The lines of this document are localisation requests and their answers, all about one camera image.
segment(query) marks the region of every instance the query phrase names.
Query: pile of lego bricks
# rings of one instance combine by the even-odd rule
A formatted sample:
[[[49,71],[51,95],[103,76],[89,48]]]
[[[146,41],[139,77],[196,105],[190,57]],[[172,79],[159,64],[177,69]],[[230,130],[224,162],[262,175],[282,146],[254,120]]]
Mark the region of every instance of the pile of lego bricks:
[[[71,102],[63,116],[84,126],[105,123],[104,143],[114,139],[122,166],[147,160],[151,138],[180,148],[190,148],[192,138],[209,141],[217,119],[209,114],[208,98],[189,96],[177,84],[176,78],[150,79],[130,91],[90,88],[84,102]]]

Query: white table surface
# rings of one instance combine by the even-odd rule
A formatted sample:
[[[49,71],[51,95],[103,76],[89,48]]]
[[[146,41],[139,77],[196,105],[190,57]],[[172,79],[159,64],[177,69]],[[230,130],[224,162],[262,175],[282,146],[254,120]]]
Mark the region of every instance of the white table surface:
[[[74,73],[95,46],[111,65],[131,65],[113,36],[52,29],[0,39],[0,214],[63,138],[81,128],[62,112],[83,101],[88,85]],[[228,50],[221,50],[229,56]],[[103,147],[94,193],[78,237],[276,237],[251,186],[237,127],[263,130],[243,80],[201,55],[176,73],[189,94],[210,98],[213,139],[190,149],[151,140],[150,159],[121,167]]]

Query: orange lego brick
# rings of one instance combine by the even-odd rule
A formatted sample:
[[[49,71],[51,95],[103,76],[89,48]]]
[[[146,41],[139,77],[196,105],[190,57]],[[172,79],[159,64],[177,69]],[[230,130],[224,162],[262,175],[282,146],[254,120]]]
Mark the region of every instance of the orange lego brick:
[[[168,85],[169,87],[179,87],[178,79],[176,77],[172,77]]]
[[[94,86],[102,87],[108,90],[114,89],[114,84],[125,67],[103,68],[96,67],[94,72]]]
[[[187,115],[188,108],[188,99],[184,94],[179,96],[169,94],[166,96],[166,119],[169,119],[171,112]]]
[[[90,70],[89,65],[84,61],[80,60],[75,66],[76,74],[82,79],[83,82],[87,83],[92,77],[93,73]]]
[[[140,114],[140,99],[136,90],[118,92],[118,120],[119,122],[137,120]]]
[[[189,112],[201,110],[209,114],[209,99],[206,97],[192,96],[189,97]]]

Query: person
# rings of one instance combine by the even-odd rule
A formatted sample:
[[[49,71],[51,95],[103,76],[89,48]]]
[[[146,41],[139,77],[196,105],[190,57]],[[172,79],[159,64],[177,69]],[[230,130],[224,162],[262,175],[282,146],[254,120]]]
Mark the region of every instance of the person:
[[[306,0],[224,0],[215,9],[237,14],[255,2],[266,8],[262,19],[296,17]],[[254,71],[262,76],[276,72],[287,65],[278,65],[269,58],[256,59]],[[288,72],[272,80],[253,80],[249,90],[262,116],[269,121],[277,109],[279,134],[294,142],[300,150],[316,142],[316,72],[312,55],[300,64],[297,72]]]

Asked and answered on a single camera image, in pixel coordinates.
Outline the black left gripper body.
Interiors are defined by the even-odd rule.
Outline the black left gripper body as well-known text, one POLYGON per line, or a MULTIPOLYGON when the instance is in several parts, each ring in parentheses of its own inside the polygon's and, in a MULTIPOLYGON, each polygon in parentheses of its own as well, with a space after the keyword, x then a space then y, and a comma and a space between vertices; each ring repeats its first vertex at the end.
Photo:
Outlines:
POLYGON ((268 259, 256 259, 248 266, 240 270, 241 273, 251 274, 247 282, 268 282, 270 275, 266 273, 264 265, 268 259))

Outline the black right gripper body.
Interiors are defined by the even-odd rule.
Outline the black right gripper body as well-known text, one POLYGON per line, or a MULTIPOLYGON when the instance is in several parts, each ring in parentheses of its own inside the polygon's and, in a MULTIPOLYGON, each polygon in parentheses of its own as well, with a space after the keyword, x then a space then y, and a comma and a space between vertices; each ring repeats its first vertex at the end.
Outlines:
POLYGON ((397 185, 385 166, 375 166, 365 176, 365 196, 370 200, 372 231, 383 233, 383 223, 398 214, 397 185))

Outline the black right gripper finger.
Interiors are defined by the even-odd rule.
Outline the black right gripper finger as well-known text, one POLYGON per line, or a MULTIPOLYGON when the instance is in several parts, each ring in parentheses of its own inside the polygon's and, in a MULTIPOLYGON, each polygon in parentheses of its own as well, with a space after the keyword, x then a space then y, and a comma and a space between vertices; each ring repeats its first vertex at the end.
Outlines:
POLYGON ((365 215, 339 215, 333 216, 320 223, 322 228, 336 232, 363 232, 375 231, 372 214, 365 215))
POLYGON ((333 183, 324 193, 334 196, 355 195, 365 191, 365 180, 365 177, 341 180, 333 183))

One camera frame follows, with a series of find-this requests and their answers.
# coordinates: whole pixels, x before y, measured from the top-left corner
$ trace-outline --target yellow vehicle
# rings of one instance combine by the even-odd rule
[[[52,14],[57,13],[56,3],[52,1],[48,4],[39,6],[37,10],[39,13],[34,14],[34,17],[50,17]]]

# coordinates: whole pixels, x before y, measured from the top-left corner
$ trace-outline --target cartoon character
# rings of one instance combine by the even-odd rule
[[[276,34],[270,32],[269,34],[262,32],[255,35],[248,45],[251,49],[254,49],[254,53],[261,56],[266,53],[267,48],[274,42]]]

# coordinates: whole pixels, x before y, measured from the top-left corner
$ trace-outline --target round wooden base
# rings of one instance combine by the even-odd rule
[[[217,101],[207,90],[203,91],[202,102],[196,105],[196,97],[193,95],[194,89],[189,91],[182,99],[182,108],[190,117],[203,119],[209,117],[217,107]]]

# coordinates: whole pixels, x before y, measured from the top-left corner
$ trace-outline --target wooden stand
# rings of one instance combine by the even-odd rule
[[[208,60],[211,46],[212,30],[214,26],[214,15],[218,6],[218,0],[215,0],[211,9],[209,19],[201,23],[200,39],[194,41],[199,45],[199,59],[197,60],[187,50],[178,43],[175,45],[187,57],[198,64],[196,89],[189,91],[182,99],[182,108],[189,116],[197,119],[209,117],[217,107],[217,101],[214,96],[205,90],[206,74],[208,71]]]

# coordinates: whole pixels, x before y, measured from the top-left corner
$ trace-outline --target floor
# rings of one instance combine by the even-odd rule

--------------------------------------------------

Please return all of the entries above, exactly and completely.

The lines of this document are localisation requests and their answers, all about one camera image.
segment(query) marks the region of every instance the query phrase names.
Query: pile of lego bricks
# rings of one instance combine by the even-odd rule
A formatted sample:
[[[49,71],[51,95],[103,76],[89,48]]]
[[[146,41],[139,77],[196,105],[190,57]],[[172,79],[159,64],[177,69]],[[230,130],[224,162],[262,175],[282,146],[254,120]]]
Mark the region of every instance of the pile of lego bricks:
[[[71,102],[63,116],[84,126],[105,123],[104,143],[114,139],[122,166],[147,160],[151,138],[180,148],[190,148],[192,138],[209,141],[217,119],[209,114],[208,98],[189,96],[177,84],[176,78],[150,79],[130,91],[90,88],[84,102]]]

Query: white table surface
# rings of one instance combine by the even-odd rule
A formatted sample:
[[[49,71],[51,95],[103,76],[89,48]]]
[[[146,41],[139,77],[196,105],[190,57]],[[172,79],[159,64],[177,69]],[[230,130],[224,162],[262,175],[282,146],[254,120]]]
Mark the region of every instance of the white table surface:
[[[74,73],[95,46],[111,65],[131,65],[113,36],[52,29],[0,39],[0,214],[63,138],[81,128],[62,112],[83,101],[88,85]],[[228,50],[221,50],[229,56]],[[103,147],[94,193],[78,237],[276,237],[251,186],[237,127],[263,130],[243,80],[201,55],[176,73],[189,94],[210,98],[213,139],[190,149],[151,140],[150,159],[121,167]]]

Query: orange lego brick
# rings of one instance combine by the even-odd rule
A formatted sample:
[[[49,71],[51,95],[103,76],[89,48]]]
[[[146,41],[139,77],[196,105],[190,57]],[[172,79],[159,64],[177,69]],[[230,130],[224,162],[262,175],[282,146],[254,120]]]
Mark the region of every instance of the orange lego brick:
[[[168,85],[169,87],[179,87],[178,79],[176,77],[172,77]]]
[[[94,86],[102,87],[108,90],[114,89],[114,84],[125,67],[103,68],[96,67],[94,72]]]
[[[187,115],[188,108],[188,99],[184,94],[179,96],[169,94],[166,96],[166,119],[169,119],[171,112]]]
[[[90,70],[89,65],[84,61],[80,60],[75,66],[76,74],[82,79],[83,82],[87,83],[92,77],[93,73]]]
[[[140,114],[140,99],[136,90],[118,92],[118,120],[119,122],[137,120]]]
[[[189,112],[201,110],[209,114],[209,99],[206,97],[192,96],[189,97]]]

Query: person
# rings of one instance combine by the even-odd rule
A formatted sample:
[[[49,71],[51,95],[103,76],[89,48]]]
[[[146,41],[139,77],[196,105],[190,57]],[[172,79],[159,64],[177,69]],[[230,130],[224,162],[262,175],[282,146],[254,120]]]
Mark the region of every instance of the person:
[[[306,0],[224,0],[215,9],[237,14],[255,2],[266,8],[262,19],[296,17]],[[254,71],[262,76],[276,72],[287,65],[278,65],[269,58],[256,59]],[[288,72],[272,80],[253,80],[249,90],[262,116],[269,121],[277,109],[279,134],[294,142],[300,150],[316,142],[316,72],[312,55],[300,64],[297,72]]]

Asked and answered on a single camera image, in pixel coordinates.
Outline the black left gripper body.
Interiors are defined by the even-odd rule.
Outline the black left gripper body as well-known text, one POLYGON per line, or a MULTIPOLYGON when the instance is in several parts, each ring in parentheses of its own inside the polygon's and, in a MULTIPOLYGON, each polygon in parentheses of its own as well, with a space after the keyword, x then a space then y, and a comma and a space between vertices; each ring repeats its first vertex at the end.
Photo:
Outlines:
POLYGON ((268 259, 256 259, 248 266, 240 270, 241 273, 251 274, 247 282, 268 282, 270 275, 266 273, 264 265, 268 259))

Outline the black right gripper body.
Interiors are defined by the even-odd rule.
Outline the black right gripper body as well-known text, one POLYGON per line, or a MULTIPOLYGON when the instance is in several parts, each ring in parentheses of its own inside the polygon's and, in a MULTIPOLYGON, each polygon in parentheses of its own as well, with a space after the keyword, x then a space then y, and a comma and a space between vertices; each ring repeats its first vertex at the end.
Outlines:
POLYGON ((397 185, 385 166, 375 166, 365 176, 365 196, 370 200, 372 231, 383 233, 383 223, 398 214, 397 185))

Outline the black right gripper finger.
Interiors are defined by the even-odd rule.
Outline the black right gripper finger as well-known text, one POLYGON per line, or a MULTIPOLYGON when the instance is in several parts, each ring in parentheses of its own inside the polygon's and, in a MULTIPOLYGON, each polygon in parentheses of its own as well, with a space after the keyword, x then a space then y, and a comma and a space between vertices; each ring repeats its first vertex at the end.
Outlines:
POLYGON ((365 215, 339 215, 333 216, 320 223, 322 228, 336 232, 363 232, 375 231, 372 214, 365 215))
POLYGON ((333 183, 324 193, 334 196, 355 195, 365 191, 365 180, 365 177, 341 180, 333 183))

One camera frame follows, with a series of find-this requests and their answers.
# coordinates: whole pixels, x before y, measured from the top-left corner
$ trace-outline --target yellow vehicle
# rings of one instance combine by the even-odd rule
[[[52,14],[57,13],[56,3],[52,1],[48,4],[39,6],[37,10],[39,13],[34,14],[34,17],[50,17]]]

# coordinates: whole pixels, x before y, measured from the top-left corner
$ trace-outline --target cartoon character
# rings of one instance combine by the even-odd rule
[[[276,34],[270,32],[269,34],[262,32],[255,35],[248,45],[251,49],[254,49],[254,53],[261,56],[266,53],[267,48],[274,42]]]

# coordinates: whole pixels, x before y, measured from the top-left corner
$ trace-outline --target round wooden base
# rings of one instance combine by the even-odd rule
[[[217,101],[207,90],[203,91],[202,102],[196,105],[196,97],[193,95],[194,89],[189,91],[182,99],[182,108],[190,117],[203,119],[209,117],[217,107]]]

# coordinates: whole pixels, x before y, measured from the top-left corner
$ trace-outline --target wooden stand
# rings of one instance combine by the even-odd rule
[[[208,60],[211,46],[212,30],[214,26],[214,15],[218,6],[218,0],[215,0],[211,9],[209,19],[201,23],[200,39],[194,41],[199,45],[199,59],[197,60],[187,50],[178,43],[175,45],[187,57],[198,64],[196,89],[189,91],[182,99],[182,108],[189,116],[197,119],[209,117],[217,107],[217,101],[214,96],[205,90],[206,74],[208,71]]]

# coordinates: whole pixels, x before y, measured from the top-left corner
$ trace-outline --target floor
# rings of one instance combine by the even-odd rule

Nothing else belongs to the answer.